**THE INPUT**:

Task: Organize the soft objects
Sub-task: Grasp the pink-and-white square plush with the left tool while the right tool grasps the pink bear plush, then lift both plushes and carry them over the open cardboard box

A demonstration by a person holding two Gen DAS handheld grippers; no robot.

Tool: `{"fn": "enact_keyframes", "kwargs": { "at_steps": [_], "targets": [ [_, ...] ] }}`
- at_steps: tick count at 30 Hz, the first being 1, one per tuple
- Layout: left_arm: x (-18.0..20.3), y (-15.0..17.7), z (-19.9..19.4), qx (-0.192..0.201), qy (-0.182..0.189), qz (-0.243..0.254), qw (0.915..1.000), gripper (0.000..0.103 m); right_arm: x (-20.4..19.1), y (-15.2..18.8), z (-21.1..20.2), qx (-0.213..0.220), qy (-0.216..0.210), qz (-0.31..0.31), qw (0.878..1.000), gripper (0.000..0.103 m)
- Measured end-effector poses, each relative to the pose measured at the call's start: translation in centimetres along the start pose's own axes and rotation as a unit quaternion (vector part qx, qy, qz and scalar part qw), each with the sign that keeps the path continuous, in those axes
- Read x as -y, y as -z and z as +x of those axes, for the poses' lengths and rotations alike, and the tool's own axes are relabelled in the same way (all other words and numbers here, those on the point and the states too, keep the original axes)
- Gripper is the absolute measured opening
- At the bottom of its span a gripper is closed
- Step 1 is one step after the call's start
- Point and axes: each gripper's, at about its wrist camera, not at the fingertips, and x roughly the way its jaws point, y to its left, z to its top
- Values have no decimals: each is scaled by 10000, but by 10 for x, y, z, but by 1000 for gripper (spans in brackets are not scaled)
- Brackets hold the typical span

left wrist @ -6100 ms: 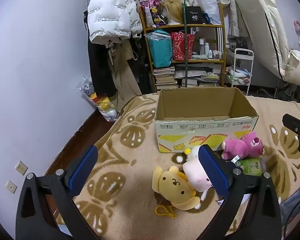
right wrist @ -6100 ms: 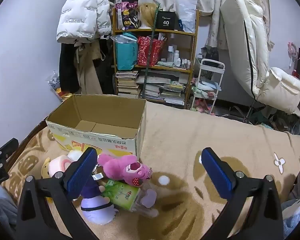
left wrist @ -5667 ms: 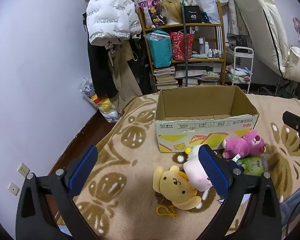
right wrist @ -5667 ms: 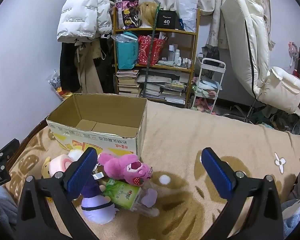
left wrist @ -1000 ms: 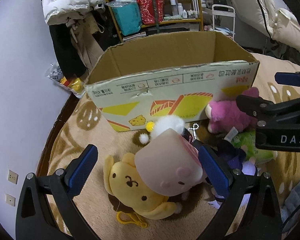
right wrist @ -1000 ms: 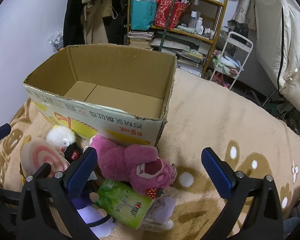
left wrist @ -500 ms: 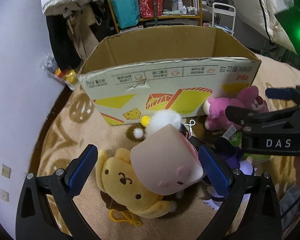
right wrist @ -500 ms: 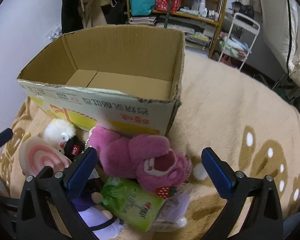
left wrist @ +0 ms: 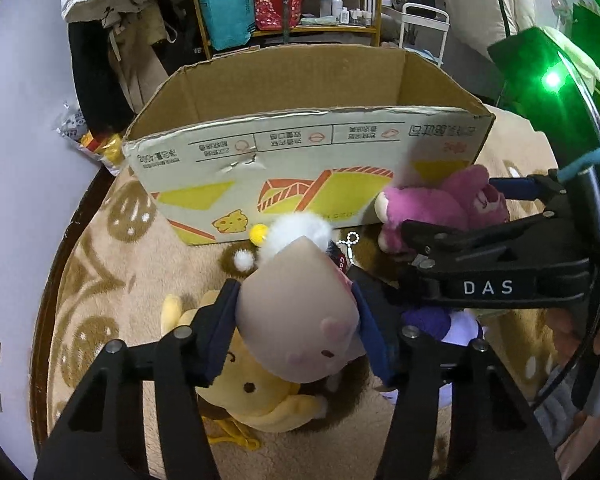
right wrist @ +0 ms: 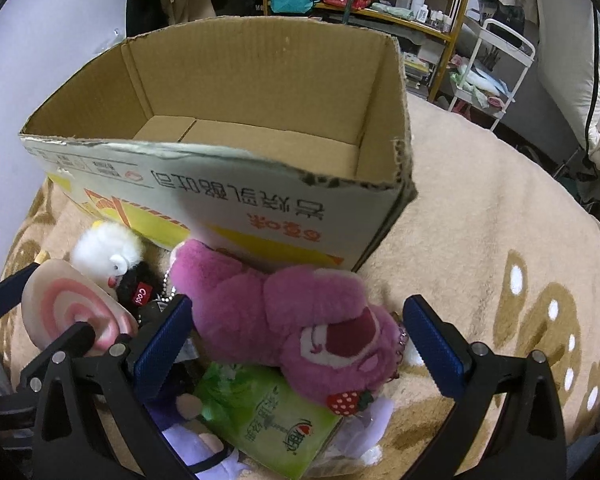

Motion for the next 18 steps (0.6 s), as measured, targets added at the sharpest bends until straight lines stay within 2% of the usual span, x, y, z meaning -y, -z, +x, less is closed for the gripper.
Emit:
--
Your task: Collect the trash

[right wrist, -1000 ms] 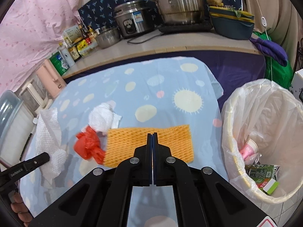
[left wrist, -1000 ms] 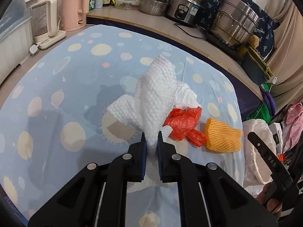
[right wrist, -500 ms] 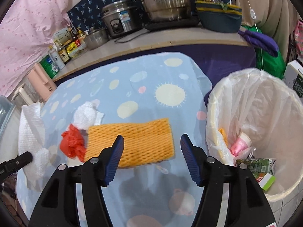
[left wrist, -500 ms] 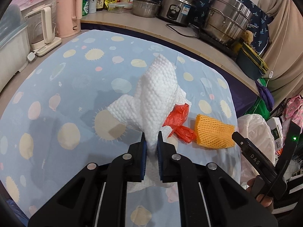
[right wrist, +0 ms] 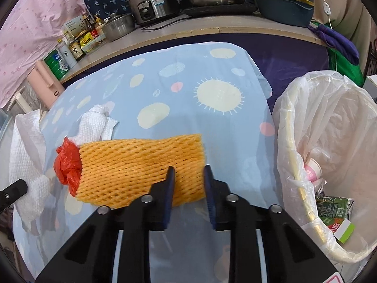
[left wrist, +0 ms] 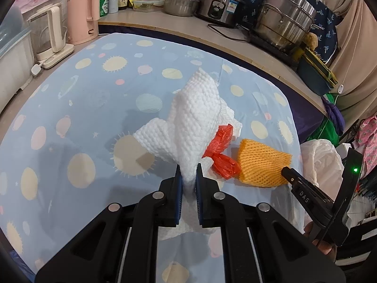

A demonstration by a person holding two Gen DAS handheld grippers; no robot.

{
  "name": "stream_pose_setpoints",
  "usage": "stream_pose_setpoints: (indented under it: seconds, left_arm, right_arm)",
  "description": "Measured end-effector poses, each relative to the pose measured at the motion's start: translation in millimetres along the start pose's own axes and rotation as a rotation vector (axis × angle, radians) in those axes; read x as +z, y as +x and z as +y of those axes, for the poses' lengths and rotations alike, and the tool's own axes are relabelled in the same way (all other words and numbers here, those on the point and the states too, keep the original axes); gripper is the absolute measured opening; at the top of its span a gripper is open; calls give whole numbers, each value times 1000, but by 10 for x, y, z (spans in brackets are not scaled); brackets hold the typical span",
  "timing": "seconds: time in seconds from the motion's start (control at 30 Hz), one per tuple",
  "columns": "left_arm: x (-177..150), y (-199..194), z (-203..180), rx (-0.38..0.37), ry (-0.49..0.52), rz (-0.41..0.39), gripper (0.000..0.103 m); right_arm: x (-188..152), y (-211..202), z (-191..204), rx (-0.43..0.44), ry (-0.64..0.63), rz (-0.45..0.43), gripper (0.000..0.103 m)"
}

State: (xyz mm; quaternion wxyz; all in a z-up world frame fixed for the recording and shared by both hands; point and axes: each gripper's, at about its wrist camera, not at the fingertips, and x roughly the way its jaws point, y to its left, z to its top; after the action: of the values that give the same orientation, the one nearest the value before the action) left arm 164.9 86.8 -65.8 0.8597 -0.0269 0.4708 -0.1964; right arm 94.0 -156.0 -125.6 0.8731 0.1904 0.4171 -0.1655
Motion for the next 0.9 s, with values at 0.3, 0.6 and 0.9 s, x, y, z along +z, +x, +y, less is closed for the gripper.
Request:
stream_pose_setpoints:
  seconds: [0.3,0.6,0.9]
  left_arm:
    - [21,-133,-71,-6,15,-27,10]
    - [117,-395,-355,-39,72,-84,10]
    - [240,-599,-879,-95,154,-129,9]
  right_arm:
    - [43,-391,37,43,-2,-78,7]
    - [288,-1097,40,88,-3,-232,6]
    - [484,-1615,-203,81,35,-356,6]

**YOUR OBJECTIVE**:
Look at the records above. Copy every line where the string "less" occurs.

**THE ANSWER**:
Motion for the next 18 steps (0.6 s), as measured, targets added at the sharpest bends until straight lines stay within 2% of the usual span, x, y, z meaning -y, -z, +x, less is closed for the gripper.
Motion for the next 0.9 s, with values at 0.3, 0.6 and 0.9 s, x, y, z along +z, +x, +y, less is closed for the gripper.

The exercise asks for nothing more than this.